La naranja.
Cuando mi tía volvió de un viaje a Francia, vino a
visitarnos. Allá la habían llevado a conocer un salón de té perteneciente a una
cadena que marca geográficamente la ruta del té, es decir, la ruta que seguían
los comerciantes de té del tiempo de Marco Polo, desde China hasta los diferentes
centros de comercialización de Europa. En ese salón había comprado la preciosa caja
de té que traía de regalo, un té negro, de hoja larga, adicionado con flores de
Afganistán.
Mientras tomábamos el perfumado brebaje, después del almuerzo, nos pusimos
a leer el catálogo que venía junto con la cajita. Té a la bergamota, té a la
cáscara de naranja, té de hoja entera, té fermentado de diversas maneras, té
con jazmín, con rosa, con granada. Flores de té. Cajas de té que eran a la vez
cajitas musicales. El libro del té. La suerte en las hojas de té. Juegos de té,
con teteras primorosas y primorosas tacitas.

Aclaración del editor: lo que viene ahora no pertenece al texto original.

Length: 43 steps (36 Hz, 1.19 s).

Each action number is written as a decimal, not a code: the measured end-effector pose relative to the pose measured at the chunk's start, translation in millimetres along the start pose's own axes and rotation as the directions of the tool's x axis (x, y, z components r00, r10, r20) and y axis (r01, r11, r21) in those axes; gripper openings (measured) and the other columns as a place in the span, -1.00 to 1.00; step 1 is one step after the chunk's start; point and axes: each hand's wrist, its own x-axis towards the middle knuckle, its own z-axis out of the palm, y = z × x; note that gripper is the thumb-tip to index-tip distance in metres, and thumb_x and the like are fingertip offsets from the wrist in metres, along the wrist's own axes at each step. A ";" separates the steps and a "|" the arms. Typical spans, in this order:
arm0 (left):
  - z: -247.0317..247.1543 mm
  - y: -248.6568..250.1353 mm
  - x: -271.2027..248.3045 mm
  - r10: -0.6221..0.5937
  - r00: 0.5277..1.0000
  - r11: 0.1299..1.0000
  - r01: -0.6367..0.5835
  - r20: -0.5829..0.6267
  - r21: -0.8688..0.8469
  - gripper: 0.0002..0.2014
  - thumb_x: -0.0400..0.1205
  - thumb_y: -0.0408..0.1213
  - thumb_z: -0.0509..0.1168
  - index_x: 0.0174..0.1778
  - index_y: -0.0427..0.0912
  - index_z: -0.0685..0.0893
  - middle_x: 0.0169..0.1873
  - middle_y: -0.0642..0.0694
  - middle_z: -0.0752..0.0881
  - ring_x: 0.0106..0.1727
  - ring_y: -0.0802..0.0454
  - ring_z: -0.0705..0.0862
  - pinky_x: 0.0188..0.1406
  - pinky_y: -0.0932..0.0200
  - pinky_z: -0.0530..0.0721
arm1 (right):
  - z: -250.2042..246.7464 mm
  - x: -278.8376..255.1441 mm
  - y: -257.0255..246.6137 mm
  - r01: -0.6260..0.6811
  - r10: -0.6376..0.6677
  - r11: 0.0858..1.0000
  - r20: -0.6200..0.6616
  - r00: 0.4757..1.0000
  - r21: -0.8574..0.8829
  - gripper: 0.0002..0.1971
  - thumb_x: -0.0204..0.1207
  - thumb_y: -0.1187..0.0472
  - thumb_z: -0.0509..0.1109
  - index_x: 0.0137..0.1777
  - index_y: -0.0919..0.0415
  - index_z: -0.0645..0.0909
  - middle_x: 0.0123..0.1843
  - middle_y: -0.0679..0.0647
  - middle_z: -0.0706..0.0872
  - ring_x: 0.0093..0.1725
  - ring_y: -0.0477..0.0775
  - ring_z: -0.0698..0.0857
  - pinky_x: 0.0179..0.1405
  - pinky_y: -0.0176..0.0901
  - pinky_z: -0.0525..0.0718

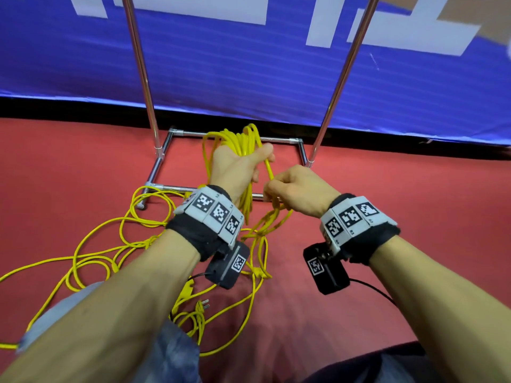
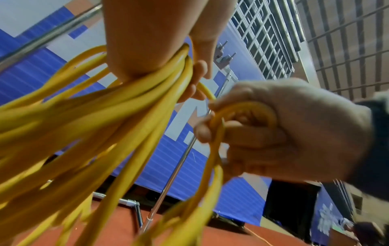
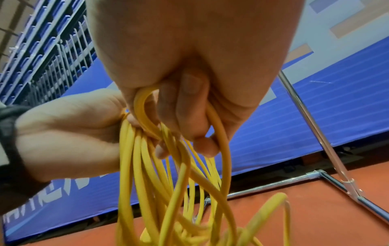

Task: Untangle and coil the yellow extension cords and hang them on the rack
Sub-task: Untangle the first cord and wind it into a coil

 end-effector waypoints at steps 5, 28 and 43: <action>2.9 -1.7 -5.9 -0.039 0.999 0.999 0.040 0.032 -0.008 -0.76 0.52 -0.47 0.44 -0.49 -0.31 0.68 -0.49 -0.28 0.66 -0.67 0.12 0.52 -0.48 0.20 0.51 | 4.7 6.7 -0.2 0.019 -0.016 0.996 -0.044 0.999 0.083 -0.64 0.55 0.06 0.40 -0.39 0.29 0.71 -0.55 -0.03 0.59 -0.60 -0.27 0.50 -0.32 -0.25 0.52; -26.2 24.9 20.4 -0.085 0.974 0.926 -0.001 -0.210 -0.377 -0.65 0.59 -0.58 0.21 -0.52 -0.24 0.46 -0.67 -0.09 0.40 -0.71 0.05 0.29 -0.64 0.22 0.38 | -30.2 0.8 46.6 -0.110 0.201 0.925 -0.224 0.954 0.365 -0.76 0.56 0.46 0.29 -0.33 0.28 0.60 -0.20 0.11 0.61 -0.08 0.08 0.56 0.13 -0.03 0.53; -26.4 30.6 16.9 -0.123 0.971 0.887 0.016 -0.204 -0.461 -0.68 0.62 -0.55 0.23 -0.46 -0.27 0.46 -0.66 -0.09 0.39 -0.71 0.03 0.28 -0.63 0.22 0.39 | -26.0 12.1 69.9 -0.300 0.285 0.954 -0.334 0.898 0.008 -0.84 0.43 0.21 0.53 -0.18 0.34 0.76 -0.01 0.05 0.70 0.04 0.05 0.64 0.01 -0.24 0.45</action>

Y una cosa lleva a la otra. Comenzamos a hablar de perfumes y jabones
artesanales.
De los jabones pasamos a los licores. Alguien propuso hacer licor de
naranja, y puesto que el hierro hay que golpearlo en caliente, partimos de
inmediato mis hijos y yo para el
supermercado. Mi hijo mayor en ese tiempo pasaba del tema. ¿Quién iba a decir
que hoy dedicaría su tiempo libre a fabricar licores medicinales?
En el súper compramos aguardiente junto con las naranjas más hermosas
que he visto en toda mi vida: grandes, parejas, de un naranjo intenso, de un
grano fino, perfumadas, pletóricas.
Llegamos a casa, lavamos algunos frutos y los cortamos en rodajas, que
luego pusimos en un frasco grande con el aguardiente en un sitio oscuro. Y a
esperar.
Nos habían sobrado rodajas, así
que decidimos tomar té negro con naranja; pusimos el agua a calentar y
preparamos las tazas.
En el instante de sentarnos a la
mesa, oímos tocar a la puerta. La mayor de mis hijas fue a abrir. De inmediato
volvió diciéndome: Una viejita que pide limosna.

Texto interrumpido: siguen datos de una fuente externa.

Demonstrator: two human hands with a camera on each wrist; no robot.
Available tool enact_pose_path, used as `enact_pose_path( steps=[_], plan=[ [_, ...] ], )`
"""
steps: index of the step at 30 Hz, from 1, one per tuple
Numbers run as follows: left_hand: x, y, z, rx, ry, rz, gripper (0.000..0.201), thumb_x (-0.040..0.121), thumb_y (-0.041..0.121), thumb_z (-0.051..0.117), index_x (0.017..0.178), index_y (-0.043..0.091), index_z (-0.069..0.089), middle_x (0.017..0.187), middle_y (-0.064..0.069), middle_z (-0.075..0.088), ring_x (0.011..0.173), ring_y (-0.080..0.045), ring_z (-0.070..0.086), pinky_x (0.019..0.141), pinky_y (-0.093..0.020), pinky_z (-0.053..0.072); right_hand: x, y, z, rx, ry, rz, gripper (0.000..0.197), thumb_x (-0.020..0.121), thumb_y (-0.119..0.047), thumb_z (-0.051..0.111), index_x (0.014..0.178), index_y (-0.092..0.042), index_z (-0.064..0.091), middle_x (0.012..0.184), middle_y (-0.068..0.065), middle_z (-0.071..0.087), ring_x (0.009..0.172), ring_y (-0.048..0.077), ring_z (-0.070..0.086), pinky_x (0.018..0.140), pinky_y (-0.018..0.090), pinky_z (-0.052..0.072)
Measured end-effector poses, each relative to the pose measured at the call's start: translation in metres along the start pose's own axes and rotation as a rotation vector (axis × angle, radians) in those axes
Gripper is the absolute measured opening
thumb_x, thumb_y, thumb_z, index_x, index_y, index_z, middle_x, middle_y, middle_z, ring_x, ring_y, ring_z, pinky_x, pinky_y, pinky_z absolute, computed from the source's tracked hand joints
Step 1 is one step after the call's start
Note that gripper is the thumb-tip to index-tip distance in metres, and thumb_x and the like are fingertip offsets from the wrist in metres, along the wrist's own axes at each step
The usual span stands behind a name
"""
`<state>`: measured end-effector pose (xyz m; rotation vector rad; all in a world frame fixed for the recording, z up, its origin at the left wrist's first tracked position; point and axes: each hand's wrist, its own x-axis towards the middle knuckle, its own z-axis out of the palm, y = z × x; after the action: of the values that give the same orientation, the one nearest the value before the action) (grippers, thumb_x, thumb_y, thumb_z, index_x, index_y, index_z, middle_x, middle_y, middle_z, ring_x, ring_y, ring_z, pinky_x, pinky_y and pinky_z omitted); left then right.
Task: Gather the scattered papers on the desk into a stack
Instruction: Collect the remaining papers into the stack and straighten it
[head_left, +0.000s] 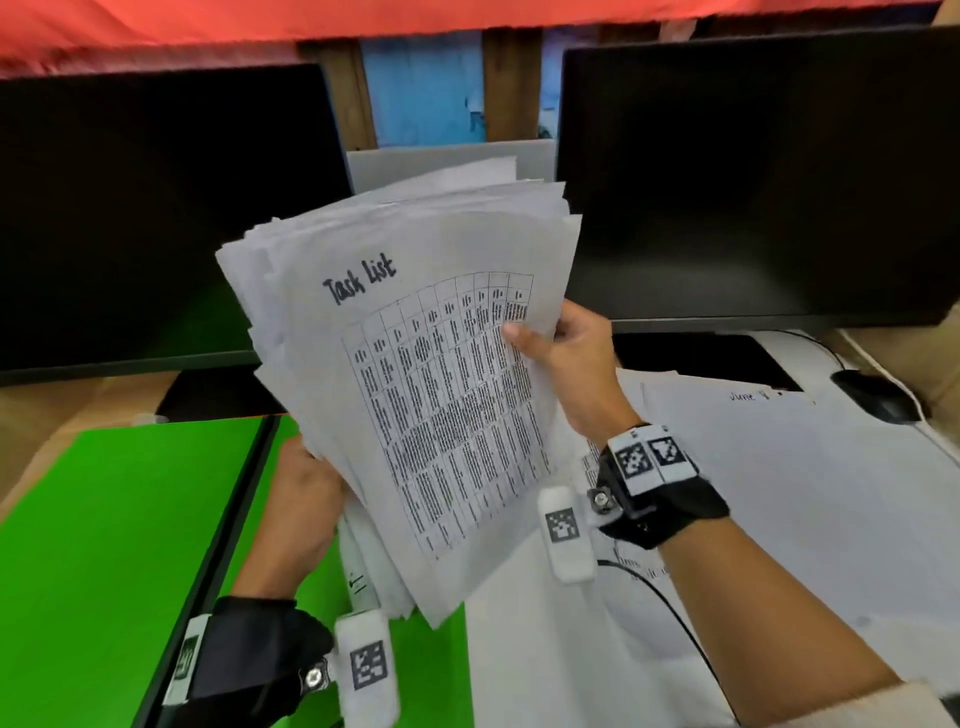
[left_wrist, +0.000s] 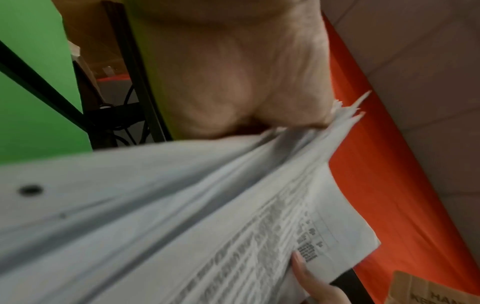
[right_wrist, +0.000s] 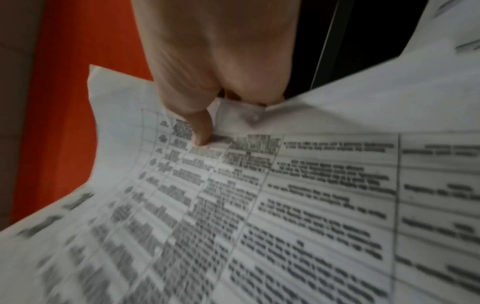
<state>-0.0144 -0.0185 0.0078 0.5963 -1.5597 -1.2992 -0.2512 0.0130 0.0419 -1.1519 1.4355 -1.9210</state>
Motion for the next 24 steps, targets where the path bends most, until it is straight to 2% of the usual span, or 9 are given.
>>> enact_pose_path(
  steps=[2, 3, 5, 8, 11, 14, 18, 21, 24],
  plan=[
    [-0.005, 0.002, 0.001, -0.088, -0.074, -0.036, 0.027, 0.091, 0.057, 0.053, 0.104, 0.046, 0.073, 0.112, 0.016, 0.072, 0.108, -0.008, 0.067, 0.096, -0.038, 0.053, -0.007, 0.004, 0.009, -0.006, 0.103, -0.045, 0.021, 0.082, -0.012, 0.074, 0.101, -0.006, 0.069, 0.096, 0.003, 0.072, 0.088, 0.014, 0.070, 0.076, 0.025, 0.058],
    [-0.008, 0.004, 0.003, -0.068, -0.096, -0.044, 0.033, 0.080, 0.063, 0.060, 0.105, 0.044, 0.073, 0.111, 0.017, 0.072, 0.109, -0.009, 0.067, 0.097, -0.039, 0.053, -0.009, 0.007, 0.014, -0.019, 0.166, -0.059, 0.022, 0.081, -0.015, 0.075, 0.101, -0.007, 0.069, 0.097, 0.005, 0.071, 0.088, 0.014, 0.070, 0.075, 0.024, 0.058],
    [-0.011, 0.004, 0.012, 0.057, -0.029, -0.027, 0.044, 0.063, 0.046, 0.077, 0.104, 0.034, 0.070, 0.103, 0.020, 0.074, 0.102, -0.006, 0.068, 0.093, -0.037, 0.055, -0.014, 0.011, 0.025, -0.074, 0.280, -0.084, 0.019, 0.081, -0.020, 0.075, 0.097, -0.012, 0.068, 0.102, 0.006, 0.066, 0.091, 0.014, 0.067, 0.074, 0.020, 0.057],
    [-0.013, -0.002, 0.021, 0.122, 0.163, 0.036, 0.033, 0.075, 0.025, 0.078, 0.102, 0.033, 0.062, 0.088, 0.027, 0.072, 0.085, 0.007, 0.066, 0.075, -0.018, 0.053, -0.025, 0.008, 0.033, -0.104, 0.349, -0.134, 0.017, 0.081, -0.019, 0.076, 0.089, -0.022, 0.062, 0.105, 0.006, 0.060, 0.091, 0.014, 0.064, 0.073, 0.016, 0.055],
    [-0.008, -0.003, 0.003, 0.088, 0.240, 0.017, 0.030, 0.082, 0.008, 0.071, 0.103, 0.028, 0.065, 0.095, 0.024, 0.074, 0.094, 0.002, 0.068, 0.083, -0.024, 0.051, -0.026, 0.007, 0.013, -0.032, 0.234, -0.153, 0.051, 0.073, -0.016, 0.082, 0.109, -0.025, 0.048, 0.119, 0.004, 0.057, 0.101, 0.014, 0.065, 0.077, 0.025, 0.057],
    [-0.004, 0.008, -0.017, 0.089, 0.165, -0.011, 0.029, 0.080, 0.010, 0.068, 0.103, 0.028, 0.070, 0.102, 0.019, 0.074, 0.100, -0.004, 0.069, 0.089, -0.028, 0.052, -0.013, 0.004, -0.019, -0.039, -0.048, 0.073, 0.099, 0.062, -0.024, 0.089, 0.140, -0.031, 0.029, 0.139, -0.001, 0.049, 0.121, 0.018, 0.055, 0.096, 0.040, 0.051],
    [0.002, 0.024, -0.017, 0.087, 0.026, -0.004, 0.036, 0.076, 0.014, 0.067, 0.096, 0.042, 0.075, 0.108, 0.011, 0.074, 0.104, -0.011, 0.069, 0.087, -0.029, 0.056, -0.011, -0.009, -0.036, 0.156, -0.509, 0.302, 0.060, 0.071, -0.003, 0.075, 0.126, -0.015, 0.053, 0.120, 0.006, 0.068, 0.113, 0.025, 0.064, 0.092, 0.042, 0.053],
    [0.007, 0.028, -0.012, 0.133, 0.070, 0.005, 0.031, 0.081, 0.011, 0.066, 0.106, 0.030, 0.071, 0.108, 0.011, 0.074, 0.105, -0.010, 0.068, 0.091, -0.035, 0.053, -0.017, -0.013, -0.034, 0.030, -0.483, 0.217, 0.059, 0.072, -0.005, 0.076, 0.125, -0.019, 0.055, 0.121, 0.002, 0.067, 0.114, 0.018, 0.063, 0.095, 0.038, 0.052],
    [0.011, 0.031, -0.003, 0.164, 0.130, 0.051, 0.042, 0.081, 0.015, 0.068, 0.123, 0.012, 0.062, 0.111, 0.008, 0.072, 0.106, -0.008, 0.067, 0.092, -0.029, 0.055, -0.026, -0.021, -0.021, -0.182, -0.228, 0.085, 0.055, 0.075, -0.024, 0.081, 0.123, -0.019, 0.055, 0.114, -0.004, 0.067, 0.106, 0.009, 0.065, 0.092, 0.032, 0.054]
  ],
)
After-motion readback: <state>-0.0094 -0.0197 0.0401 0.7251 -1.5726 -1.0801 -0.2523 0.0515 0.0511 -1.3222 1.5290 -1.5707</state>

Tomó un pan de la panera y en el momento de ir a llevarlo, tuvo como una
inspiración: ¡voy a llevarle una naranja! – exclamó entusiasmada.
Desde nuestro puesto en la mesa escuchamos a la viejecita agradecer el
pan con educación aunque sin gran entusiasmo. En cambio, cuando recibió la
naranja, su voz pareció iluminarse: “muchas gracias, hijita, que Dios te cumpla
todos tus deseos. Ya está por llegar la primavera, ¿verdad?
Entre nosotros se hizo un silencio.
Esa es la magia de los actos o situaciones inesperados, de las cosas que
parecen inútiles, al menos no utilitarias, pero son realmente las
imprescindibles. Las que nos hacen soñar, y durante un instante, fugaz e
imperecedero, somos parte indisoluble de la primavera.